About this task: Beneath this instruction is a listing; write out exactly the line that contains "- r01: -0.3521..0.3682" and each line after it to the last.

Given information:
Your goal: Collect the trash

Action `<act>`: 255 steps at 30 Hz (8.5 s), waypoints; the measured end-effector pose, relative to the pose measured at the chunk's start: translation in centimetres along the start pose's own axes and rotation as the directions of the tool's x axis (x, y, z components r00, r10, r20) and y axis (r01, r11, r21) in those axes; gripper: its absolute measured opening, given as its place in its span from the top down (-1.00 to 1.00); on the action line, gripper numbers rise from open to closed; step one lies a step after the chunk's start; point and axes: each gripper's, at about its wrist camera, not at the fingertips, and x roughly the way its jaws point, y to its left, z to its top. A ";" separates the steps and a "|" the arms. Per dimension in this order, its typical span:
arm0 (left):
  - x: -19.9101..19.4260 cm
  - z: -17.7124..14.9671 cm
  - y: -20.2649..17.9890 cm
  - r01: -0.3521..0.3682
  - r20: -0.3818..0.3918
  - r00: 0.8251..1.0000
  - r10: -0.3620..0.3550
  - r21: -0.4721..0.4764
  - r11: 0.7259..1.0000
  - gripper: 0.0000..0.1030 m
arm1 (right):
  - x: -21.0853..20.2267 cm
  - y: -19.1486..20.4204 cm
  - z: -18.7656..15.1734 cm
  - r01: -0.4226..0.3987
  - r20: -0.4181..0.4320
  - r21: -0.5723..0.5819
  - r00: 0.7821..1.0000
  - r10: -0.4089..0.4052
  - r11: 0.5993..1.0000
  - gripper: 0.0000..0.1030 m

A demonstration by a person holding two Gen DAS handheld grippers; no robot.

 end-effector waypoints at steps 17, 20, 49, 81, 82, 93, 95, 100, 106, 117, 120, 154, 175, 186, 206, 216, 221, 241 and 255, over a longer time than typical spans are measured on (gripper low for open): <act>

The answer:
  - r01: -0.3521..0.3682
  - r20: -0.3818..0.3918
  - r00: 0.8251..1.0000
  - r10: -0.3620..0.3550
  - r21: -0.4721..0.4764
  - r11: 0.7259..1.0000
  - gripper: 0.0000..0.1030 m
arm1 (right):
  - x: -21.0853..20.2267 cm
  - y: -19.1486..20.4204 cm
  - z: -18.7656..15.1734 cm
  - r01: -0.4226..0.3987
  - r20: -0.4181..0.4320
  - r21: -0.5723..0.5819
  - r00: 0.7821..1.0000
  - r10: -0.4089..0.4052
  - r11: 0.5993..1.0000
  - gripper: 0.0000..0.1030 m

A demonstration by a person holding two Gen DAS handheld grippers; no robot.

 end-effector waypoints at steps 17, 20, 49, 81, 82, 93, 95, 100, 106, 117, 120, 154, 175, 186, 206, 216, 221, 241 and 255, over a longer time than typical spans are measured on (gripper low for open): <act>

No other output belongs with this exercise.